List all lines of the data that include the string "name".

********************

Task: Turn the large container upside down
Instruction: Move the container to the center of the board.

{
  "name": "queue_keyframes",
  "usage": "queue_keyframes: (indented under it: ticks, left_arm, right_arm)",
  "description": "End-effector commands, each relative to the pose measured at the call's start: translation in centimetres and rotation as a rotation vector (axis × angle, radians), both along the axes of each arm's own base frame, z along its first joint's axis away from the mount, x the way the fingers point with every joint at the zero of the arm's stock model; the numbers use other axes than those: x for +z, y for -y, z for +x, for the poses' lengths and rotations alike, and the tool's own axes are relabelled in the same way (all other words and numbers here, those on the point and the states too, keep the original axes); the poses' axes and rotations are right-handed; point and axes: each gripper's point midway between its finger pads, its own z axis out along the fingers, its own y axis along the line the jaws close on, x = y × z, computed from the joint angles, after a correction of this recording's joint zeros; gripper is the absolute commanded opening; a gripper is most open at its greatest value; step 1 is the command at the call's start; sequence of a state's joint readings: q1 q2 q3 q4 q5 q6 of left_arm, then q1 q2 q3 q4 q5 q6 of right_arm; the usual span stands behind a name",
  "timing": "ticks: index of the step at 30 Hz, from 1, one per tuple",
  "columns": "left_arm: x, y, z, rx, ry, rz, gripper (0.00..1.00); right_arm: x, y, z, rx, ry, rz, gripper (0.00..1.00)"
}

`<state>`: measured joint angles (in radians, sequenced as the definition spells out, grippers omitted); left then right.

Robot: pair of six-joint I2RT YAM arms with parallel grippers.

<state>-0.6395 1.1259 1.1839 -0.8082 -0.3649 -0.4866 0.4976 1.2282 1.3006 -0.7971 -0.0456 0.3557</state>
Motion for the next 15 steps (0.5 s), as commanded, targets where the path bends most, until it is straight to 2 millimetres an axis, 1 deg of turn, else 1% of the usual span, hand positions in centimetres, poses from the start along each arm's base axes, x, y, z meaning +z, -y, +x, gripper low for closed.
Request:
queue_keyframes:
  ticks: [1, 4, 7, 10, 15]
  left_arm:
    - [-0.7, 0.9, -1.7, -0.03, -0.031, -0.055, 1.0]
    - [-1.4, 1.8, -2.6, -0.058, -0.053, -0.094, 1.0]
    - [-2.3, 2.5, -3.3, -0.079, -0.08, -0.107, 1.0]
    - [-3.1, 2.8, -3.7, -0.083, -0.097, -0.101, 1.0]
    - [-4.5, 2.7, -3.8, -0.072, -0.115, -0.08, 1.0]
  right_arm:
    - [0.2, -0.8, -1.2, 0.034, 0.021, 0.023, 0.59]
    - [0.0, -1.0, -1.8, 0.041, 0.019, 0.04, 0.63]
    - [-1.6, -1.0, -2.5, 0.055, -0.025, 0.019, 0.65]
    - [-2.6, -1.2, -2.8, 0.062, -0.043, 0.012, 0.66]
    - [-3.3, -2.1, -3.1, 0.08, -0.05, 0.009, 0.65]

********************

*Solution:*
  "name": "queue_keyframes",
  "description": "End-effector commands, each relative to the pose measured at the call's start: translation in centimetres and rotation as a rotation vector (axis × angle, radians), both along the axes of each arm's own base frame, z along its first joint's axis away from the mount, x the way the fingers point with every joint at the zero of the arm's stock model; the numbers use other axes than those: x for +z, y for -y, z for +x, for the poses' lengths and rotations alike, and the tool's own axes are relabelled in the same way (all other words and numbers here, those on the point and the states too, keep the original axes); the poses' axes and rotations are right-handed; point and axes: each gripper's point midway between its finger pads, its own z axis out along the fingers, its own y axis along the line the jaws close on, x = y × z, computed from the joint angles, after a correction of this recording's joint zeros; gripper is the absolute commanded opening; a gripper is most open at its greatest value; step 1 is the command at the call's start; sequence of a state's joint readings: q1 q2 q3 q4 q5 q6 of left_arm, then q1 q2 q3 q4 q5 q6 of right_arm; the usual span stands behind a name",

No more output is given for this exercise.